Print
Hits: 22937

That Free Lunch You Wanted...

Clustering seems almost too good to be true. If you have work that needs to be done in a hurry, buy ten systems and get done in a tenth of the time. If only it worked with kids and the dishes. Alas, kids and dishes or cluster nodes and tasks, linear speedup on a divvied up task is too good to be true, according to Amdahl's Law, which strictly limits the speedup your cluster can hope to achieve.

In the first two columns we explored parallel speedup on a simple NOW(network of workstations) style cluster using the provided task and taskmaster program. In the last column, we observed that there were some fairly compelling relations between the amount of work that we were doing in parallel on the nodes, the amount of communications overhead associated with starting the jobs up and receiving their results, and the speedup of the job as we split it up on more and more nodes.

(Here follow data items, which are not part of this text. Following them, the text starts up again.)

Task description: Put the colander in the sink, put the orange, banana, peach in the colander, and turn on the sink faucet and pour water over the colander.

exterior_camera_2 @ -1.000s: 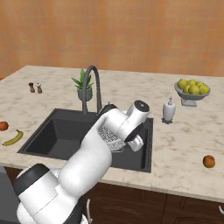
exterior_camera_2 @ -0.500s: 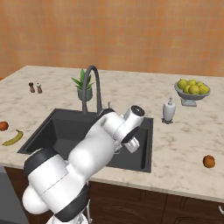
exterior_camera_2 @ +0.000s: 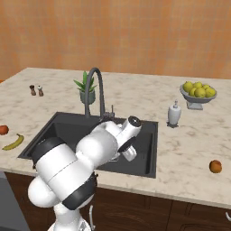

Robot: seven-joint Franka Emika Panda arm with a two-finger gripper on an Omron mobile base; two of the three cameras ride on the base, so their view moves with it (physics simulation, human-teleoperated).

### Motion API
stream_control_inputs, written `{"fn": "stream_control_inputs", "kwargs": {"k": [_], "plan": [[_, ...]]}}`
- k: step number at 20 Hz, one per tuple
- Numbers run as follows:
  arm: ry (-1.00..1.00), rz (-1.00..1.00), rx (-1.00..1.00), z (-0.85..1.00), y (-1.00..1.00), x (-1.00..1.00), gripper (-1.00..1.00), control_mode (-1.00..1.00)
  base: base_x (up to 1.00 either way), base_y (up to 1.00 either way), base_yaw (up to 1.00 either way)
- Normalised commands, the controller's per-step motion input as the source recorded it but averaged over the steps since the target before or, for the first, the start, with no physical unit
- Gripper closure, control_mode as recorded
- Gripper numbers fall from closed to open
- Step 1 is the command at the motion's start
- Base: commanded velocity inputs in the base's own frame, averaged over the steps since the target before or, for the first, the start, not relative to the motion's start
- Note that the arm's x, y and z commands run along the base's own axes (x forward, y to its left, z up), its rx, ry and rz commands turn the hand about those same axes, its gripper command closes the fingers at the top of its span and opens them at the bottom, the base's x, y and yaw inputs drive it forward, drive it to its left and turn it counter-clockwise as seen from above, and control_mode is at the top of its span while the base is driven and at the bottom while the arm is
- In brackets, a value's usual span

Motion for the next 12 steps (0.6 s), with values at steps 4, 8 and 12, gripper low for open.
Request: {"fn": "stream_control_inputs", "kwargs": {"k": [4,8,12], "plan": [[0.0,0.0,0.04,-0.33,0.23,0.23,1.0,-1.0,0.0,0.0,0.0],[0.02,0.0,0.06,-0.33,0.03,0.23,1.0,-1.0,0.0,0.0,0.0],[0.01,0.02,0.04,-0.4,0.07,0.06,1.0,-1.0,0.0,0.0,0.0]]}}
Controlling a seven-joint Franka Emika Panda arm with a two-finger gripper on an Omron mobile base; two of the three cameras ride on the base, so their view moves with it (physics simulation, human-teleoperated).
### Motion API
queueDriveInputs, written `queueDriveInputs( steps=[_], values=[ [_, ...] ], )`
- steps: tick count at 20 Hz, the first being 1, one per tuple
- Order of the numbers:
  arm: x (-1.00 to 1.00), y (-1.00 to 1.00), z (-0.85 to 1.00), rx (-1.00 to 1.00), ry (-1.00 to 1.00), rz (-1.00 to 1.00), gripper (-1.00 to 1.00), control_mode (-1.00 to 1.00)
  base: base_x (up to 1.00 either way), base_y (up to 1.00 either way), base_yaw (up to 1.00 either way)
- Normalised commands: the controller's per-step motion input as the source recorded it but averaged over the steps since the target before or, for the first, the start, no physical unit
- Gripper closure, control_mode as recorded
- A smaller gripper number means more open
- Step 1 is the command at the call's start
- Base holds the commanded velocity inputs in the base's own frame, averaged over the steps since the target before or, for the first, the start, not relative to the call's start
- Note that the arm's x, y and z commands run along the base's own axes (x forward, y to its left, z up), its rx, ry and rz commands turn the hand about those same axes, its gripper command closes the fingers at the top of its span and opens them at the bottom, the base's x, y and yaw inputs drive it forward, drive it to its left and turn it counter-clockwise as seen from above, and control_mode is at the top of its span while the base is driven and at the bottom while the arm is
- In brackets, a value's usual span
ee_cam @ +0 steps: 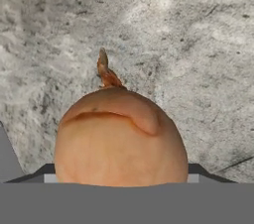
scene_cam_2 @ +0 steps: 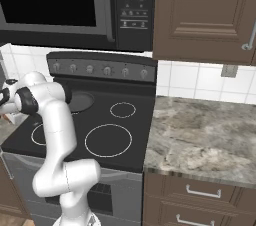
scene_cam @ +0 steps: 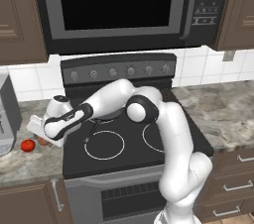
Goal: Put the tomato and onion in the pan. Then turn on the rear left burner and set the heat to medium.
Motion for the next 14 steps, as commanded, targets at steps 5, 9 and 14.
queueDriveInputs(
  steps=[5, 9, 14],
  values=[
    [0.1, -0.17, -0.16, 0.0, -0.02, 0.01, 1.0, -1.0, 0.0, 0.0, 0.0],
    [-0.09, -0.04, 0.28, -0.02, -0.23, 0.03, 1.0, -1.0, 0.0, 0.0, 0.0],
    [-0.22, -0.02, 0.89, -0.05, -0.35, 0.04, 1.0, -1.0, 0.0, 0.0, 0.0]
  ],
)
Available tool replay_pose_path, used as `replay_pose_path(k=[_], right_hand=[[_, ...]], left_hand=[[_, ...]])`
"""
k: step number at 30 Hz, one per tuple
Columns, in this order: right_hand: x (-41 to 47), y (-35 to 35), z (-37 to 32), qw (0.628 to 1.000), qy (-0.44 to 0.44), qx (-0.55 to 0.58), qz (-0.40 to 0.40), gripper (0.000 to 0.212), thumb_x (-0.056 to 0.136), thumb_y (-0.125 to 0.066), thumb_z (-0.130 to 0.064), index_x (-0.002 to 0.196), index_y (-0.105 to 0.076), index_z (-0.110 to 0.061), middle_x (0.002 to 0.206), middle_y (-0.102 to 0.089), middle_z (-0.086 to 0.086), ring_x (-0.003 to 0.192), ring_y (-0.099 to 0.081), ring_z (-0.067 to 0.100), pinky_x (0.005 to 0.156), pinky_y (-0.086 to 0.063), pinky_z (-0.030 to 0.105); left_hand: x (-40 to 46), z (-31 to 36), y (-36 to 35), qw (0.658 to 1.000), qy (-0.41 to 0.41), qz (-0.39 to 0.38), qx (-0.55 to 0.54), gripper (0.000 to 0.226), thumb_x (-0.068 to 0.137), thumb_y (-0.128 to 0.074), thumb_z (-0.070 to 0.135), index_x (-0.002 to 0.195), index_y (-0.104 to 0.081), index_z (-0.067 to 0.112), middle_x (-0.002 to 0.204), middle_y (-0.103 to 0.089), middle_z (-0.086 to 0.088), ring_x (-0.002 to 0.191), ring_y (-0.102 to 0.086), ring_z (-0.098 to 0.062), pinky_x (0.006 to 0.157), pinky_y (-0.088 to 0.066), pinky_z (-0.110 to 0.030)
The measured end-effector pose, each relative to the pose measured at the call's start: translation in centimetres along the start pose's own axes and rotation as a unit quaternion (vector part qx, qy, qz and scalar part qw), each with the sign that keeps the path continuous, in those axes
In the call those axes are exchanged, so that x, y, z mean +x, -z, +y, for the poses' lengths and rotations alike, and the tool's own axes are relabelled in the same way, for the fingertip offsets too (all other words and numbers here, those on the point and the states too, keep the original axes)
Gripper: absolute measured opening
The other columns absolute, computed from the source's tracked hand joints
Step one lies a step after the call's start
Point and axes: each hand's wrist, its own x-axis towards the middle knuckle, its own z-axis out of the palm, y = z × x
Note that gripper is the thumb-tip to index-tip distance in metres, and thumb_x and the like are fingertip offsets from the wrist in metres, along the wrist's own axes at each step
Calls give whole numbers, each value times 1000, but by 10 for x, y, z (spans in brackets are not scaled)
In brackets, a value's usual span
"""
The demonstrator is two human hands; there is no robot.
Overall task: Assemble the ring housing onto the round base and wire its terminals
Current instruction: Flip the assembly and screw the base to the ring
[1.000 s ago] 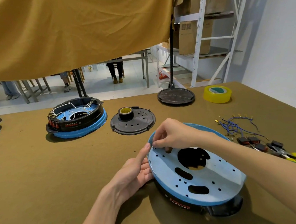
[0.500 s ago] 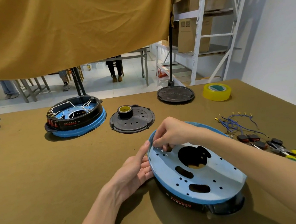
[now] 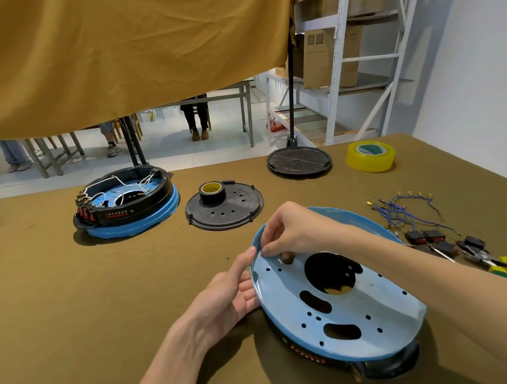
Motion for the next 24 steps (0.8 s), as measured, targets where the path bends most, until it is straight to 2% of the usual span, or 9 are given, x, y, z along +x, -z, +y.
replay_pose_path(k=[3,5,9,12,14,16,18,20,24], right_hand=[[-1,2,2,1000,13,3,2,4,89,-78,-18,87,-80,-15,79,-78,4,62,-69,8,58,-53,17],[-4,2,3,999,36,-1,0,4,89,-78,-20,87,-80,-19,78,-77,-1,63,-68,4,58,-51,14],[-8,-2,8,997,54,-19,45,5,86,-80,-22,81,-82,-22,76,-76,-3,63,-62,4,58,-49,18],[-6,2,5,999,20,7,40,3,82,-83,-19,80,-81,-19,70,-74,-2,58,-62,4,58,-49,20],[-6,3,1,999,15,6,37,5,81,-84,-17,78,-81,-20,66,-73,-5,55,-63,3,55,-47,17],[-9,4,-3,998,36,-3,52,5,82,-82,-15,81,-82,-19,70,-75,-3,59,-66,7,56,-51,21],[-16,8,-6,992,75,9,100,6,83,-81,-12,85,-83,-17,75,-77,-1,66,-68,10,60,-56,24],[-26,15,-10,979,119,51,157,8,84,-81,-9,86,-83,-16,74,-77,-5,66,-69,7,59,-55,20],[-53,35,-21,941,200,118,245,19,82,-80,0,84,-80,-19,71,-75,-11,66,-70,2,62,-54,16]], left_hand=[[-1,1,-2,1000,-4,14,-7,68,75,-78,50,121,-66,1,97,-79,-14,85,-78,-21,68,-62,-28],[-1,0,-4,1000,-3,25,-3,67,77,-76,52,119,-67,0,96,-79,-14,80,-78,-20,65,-61,-27],[1,-1,-6,999,-6,48,10,68,77,-75,55,121,-66,4,105,-79,-15,94,-78,-23,71,-63,-29],[2,-2,-6,999,-16,35,14,74,72,-77,57,124,-64,6,112,-78,-14,104,-76,-24,83,-64,-33],[3,-4,-6,999,-27,34,9,76,70,-79,58,124,-64,7,113,-78,-14,106,-76,-25,88,-63,-34],[2,-2,-10,998,-50,44,13,73,71,-78,58,123,-65,8,111,-78,-12,105,-76,-23,86,-63,-34],[0,4,-17,992,-96,67,36,70,72,-76,60,118,-69,8,106,-80,-10,99,-77,-21,78,-63,-31],[-3,12,-30,979,-163,103,67,66,69,-74,65,105,-75,9,97,-80,-8,89,-77,-19,71,-60,-29],[-15,28,-68,916,-365,123,114,44,72,-79,51,103,-75,21,96,-80,6,91,-76,-11,69,-57,-17]])
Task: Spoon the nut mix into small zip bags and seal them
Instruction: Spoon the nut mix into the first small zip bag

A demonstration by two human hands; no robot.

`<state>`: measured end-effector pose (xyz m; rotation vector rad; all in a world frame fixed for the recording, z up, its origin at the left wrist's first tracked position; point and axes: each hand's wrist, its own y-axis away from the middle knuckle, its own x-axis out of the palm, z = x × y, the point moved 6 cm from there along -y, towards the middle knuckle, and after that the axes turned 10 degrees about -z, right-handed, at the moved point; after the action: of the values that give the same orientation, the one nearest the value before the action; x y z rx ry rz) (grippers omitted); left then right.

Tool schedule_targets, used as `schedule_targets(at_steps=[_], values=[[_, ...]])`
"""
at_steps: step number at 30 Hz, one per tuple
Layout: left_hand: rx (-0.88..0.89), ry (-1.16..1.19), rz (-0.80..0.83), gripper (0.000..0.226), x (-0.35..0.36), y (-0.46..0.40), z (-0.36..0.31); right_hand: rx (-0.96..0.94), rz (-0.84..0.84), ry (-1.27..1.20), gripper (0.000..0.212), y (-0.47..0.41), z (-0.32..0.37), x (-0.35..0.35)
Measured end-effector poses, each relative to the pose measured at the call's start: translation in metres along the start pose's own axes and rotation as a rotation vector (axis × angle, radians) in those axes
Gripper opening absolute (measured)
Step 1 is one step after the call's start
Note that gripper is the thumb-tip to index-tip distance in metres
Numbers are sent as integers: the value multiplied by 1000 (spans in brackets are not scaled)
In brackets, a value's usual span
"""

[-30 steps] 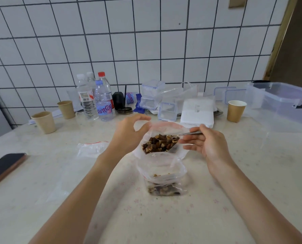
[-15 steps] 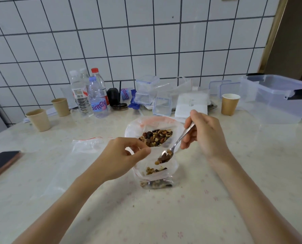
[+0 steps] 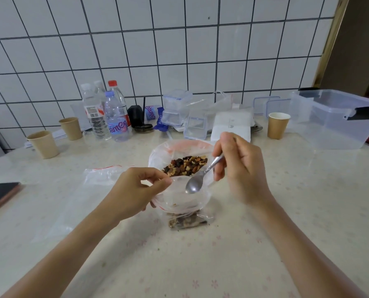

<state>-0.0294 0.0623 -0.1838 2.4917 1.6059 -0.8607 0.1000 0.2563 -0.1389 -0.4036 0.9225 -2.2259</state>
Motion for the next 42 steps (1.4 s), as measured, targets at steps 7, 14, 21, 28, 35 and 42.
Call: schedule_targets(at_steps=[7,14,21,28,35,42], values=[[-16,-138,-187,32,-20,-24,2,508,-200,-96,43,-7,-54,-13],[-147,-253,-242,84,3,-70,22,468,-104,87,40,-2,-65,-6],[-191,-50,-210,35,30,-80,34,339,75,339,35,3,-71,7],[-86,121,-254,14,29,-76,27,343,62,291,21,9,-81,18],[-17,188,-255,16,31,-74,19,546,-1,90,26,14,-92,22],[-4,197,-229,17,37,-74,20,638,-51,28,29,18,-96,25]])
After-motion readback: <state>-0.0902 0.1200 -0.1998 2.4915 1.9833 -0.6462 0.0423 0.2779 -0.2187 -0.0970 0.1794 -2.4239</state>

In this column we're going to do some exploration of just how all this works. Be warned -- we will figure out Genuine Algebraic Formulas that are simple enough, but not for the faint of heart. Nevertheless, the basic ideas underlying these formulas are critical for any would be cluster engineer to understand if they hope for success. As you should see by now, building a compute cluster can be as simple as looking at a pile of networked workstations running Linux, waving your hands about a bit (chanting a bit and wearing strange robes helps to impress the feeble-minded), and going "Poof! You're a Cluster!" Or it can be a lot more complicated, and these formulas are the reason why.

Before you begin, I personally recommend putting your right brain and left brain into a state of ideal balance by whatever means you find most suitable, be it a few minutes of a soothing mantra or a few swigs of an equally soothing beverage made from malted grains and hops. Feel free to don strange robes if it helps.

Amdahl's Law

Parallel computing is actually not a terribly new idea. Some of the very earliest "computers" to be applied to a serious problem(cryptography in World War II) were heavily parallel, with lots of units trying to break a message at the same time. Big corporate players, such as IBM, have been studying parallel computation for decades.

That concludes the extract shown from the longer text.